As many as 1,800 inmates at the Los Angeles County Jail may soon be sent to another facility, as the Sheriff considers closing a portion of troubled jail system.
The antiquated jail has been central to the reports of abuse, killings, and poor supervision in recent years. Because it utilizes a jail block design popular in the 1960s, jail officers and guards are required to walk long corridors to look into each cell to monitor behavior. Instead, the Lynwood detention facility uses the more efficient circular design, where a centrally located guard booth can view into all cells without the walk.
However, closing the jail block would reduce the number of available beds in the County’s jail system, and could cause some lower-risk inmates to be released.
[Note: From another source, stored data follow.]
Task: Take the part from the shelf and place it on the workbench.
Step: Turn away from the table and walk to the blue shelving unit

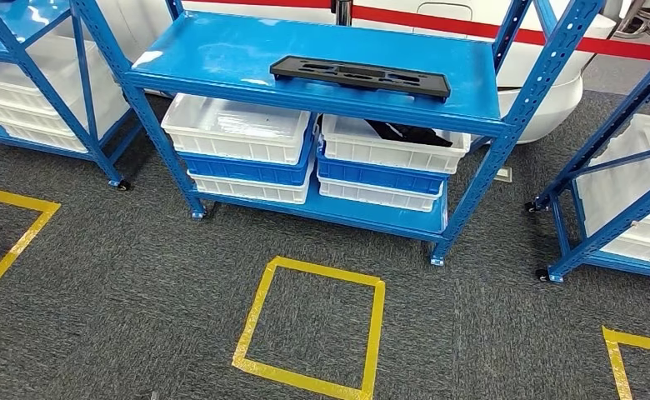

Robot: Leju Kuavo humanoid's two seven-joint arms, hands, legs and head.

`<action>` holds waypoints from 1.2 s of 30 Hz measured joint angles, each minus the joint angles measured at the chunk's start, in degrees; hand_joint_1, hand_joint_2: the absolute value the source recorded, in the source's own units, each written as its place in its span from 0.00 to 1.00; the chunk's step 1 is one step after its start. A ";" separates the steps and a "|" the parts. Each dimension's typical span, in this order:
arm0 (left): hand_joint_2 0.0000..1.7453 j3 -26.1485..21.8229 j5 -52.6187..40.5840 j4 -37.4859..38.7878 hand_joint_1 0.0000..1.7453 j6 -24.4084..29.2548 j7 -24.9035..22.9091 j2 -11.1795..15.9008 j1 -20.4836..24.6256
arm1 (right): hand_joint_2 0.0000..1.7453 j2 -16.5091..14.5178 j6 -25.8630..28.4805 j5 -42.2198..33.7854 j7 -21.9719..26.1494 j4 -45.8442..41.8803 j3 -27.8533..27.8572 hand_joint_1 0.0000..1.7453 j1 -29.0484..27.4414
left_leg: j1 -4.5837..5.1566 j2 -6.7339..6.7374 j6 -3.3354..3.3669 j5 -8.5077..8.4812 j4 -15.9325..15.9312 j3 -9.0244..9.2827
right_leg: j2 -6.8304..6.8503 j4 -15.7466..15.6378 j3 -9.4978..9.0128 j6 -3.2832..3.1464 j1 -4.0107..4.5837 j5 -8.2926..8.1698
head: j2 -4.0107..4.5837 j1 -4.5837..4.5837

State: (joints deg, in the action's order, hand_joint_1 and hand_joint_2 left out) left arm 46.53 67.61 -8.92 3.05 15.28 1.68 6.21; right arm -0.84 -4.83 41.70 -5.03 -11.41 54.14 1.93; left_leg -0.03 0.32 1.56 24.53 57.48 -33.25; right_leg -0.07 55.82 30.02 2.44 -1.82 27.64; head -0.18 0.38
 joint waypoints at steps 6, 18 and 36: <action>0.00 0.00 0.01 0.00 0.00 0.09 0.00 0.01 -0.01 | 0.00 -0.02 -0.02 0.03 0.00 0.01 0.00 0.00 -0.02 | 0.42 -0.02 0.20 0.05 0.19 -0.12 | 0.00 -0.11 -0.17 0.23 -0.34 -0.17 | 0.00 0.01; 0.00 0.01 -0.33 0.00 0.00 0.69 0.01 -0.07 0.01 | 0.00 -0.49 0.04 -0.01 -0.02 0.00 0.00 0.00 0.04 | 0.38 0.04 2.74 -0.59 -1.38 0.35 | 0.11 9.16 4.55 0.01 -0.16 4.22 | 0.00 -0.24; 0.00 1.00 -0.60 0.00 0.00 1.06 0.19 0.25 -0.03 | 0.00 -0.91 0.11 0.27 -0.08 0.00 0.02 0.00 -0.22 | -0.70 -0.36 -1.87 7.60 16.65 -8.16 | -0.15 -0.71 -2.38 -3.06 -0.06 0.80 | 0.00 0.33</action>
State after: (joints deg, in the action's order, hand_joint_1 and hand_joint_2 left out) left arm 47.53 67.01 -8.92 4.10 15.46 1.93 6.18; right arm -1.74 -4.72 41.98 -5.11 -11.41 54.16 1.71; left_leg -0.73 -0.04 -0.31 32.13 74.13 -41.41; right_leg -0.22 55.11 27.64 -0.62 -1.88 28.44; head -0.17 0.71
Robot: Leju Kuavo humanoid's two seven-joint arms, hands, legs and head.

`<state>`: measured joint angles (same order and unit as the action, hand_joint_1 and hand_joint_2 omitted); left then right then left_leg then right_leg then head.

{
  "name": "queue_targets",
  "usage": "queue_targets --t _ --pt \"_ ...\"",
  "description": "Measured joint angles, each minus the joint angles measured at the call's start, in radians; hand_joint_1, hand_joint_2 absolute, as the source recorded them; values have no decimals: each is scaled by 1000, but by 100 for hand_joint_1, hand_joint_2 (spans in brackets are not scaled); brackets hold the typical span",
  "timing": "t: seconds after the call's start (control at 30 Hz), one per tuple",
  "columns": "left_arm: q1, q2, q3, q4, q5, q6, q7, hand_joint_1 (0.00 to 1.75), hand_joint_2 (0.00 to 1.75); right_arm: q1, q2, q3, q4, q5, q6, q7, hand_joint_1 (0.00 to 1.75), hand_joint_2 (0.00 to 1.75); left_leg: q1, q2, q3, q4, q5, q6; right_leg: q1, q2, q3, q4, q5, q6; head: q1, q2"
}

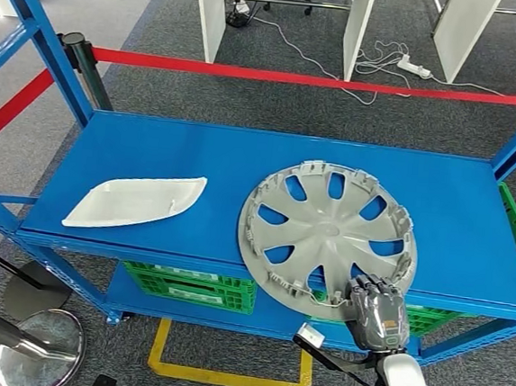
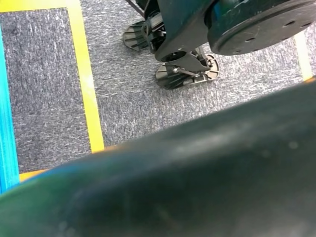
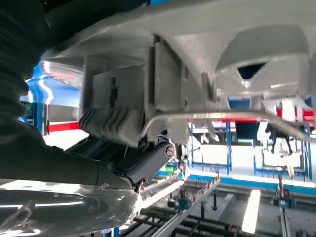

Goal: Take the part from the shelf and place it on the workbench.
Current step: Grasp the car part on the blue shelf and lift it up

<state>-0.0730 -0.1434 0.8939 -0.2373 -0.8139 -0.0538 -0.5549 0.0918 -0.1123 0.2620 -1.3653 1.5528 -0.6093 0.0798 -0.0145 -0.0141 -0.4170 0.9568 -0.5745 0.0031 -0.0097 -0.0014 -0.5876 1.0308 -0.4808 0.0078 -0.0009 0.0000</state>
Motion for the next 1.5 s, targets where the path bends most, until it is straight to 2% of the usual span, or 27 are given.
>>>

However, the move could ease tensions between the County’s jails and groups like the ACLU and the FBI.
From the Los Angeles Times:
Facing a federal investigation into allegations of brutality in his jails, Los Angeles County Sheriff Lee Baca is considering a bold proposal to shutter a portion of the department’s most troubled lockup that has been plagued by inmate killings, excessive force by guards and poor supervision.
The plan would shift about 1,800 inmates, including many of the county’s most violent criminals, from the old section of Men’s Central Jail in downtown Los Angeles, a sheriff’s jail commander said. The inmates would probably be moved to a newer facility in Lynwood that currently houses female inmates.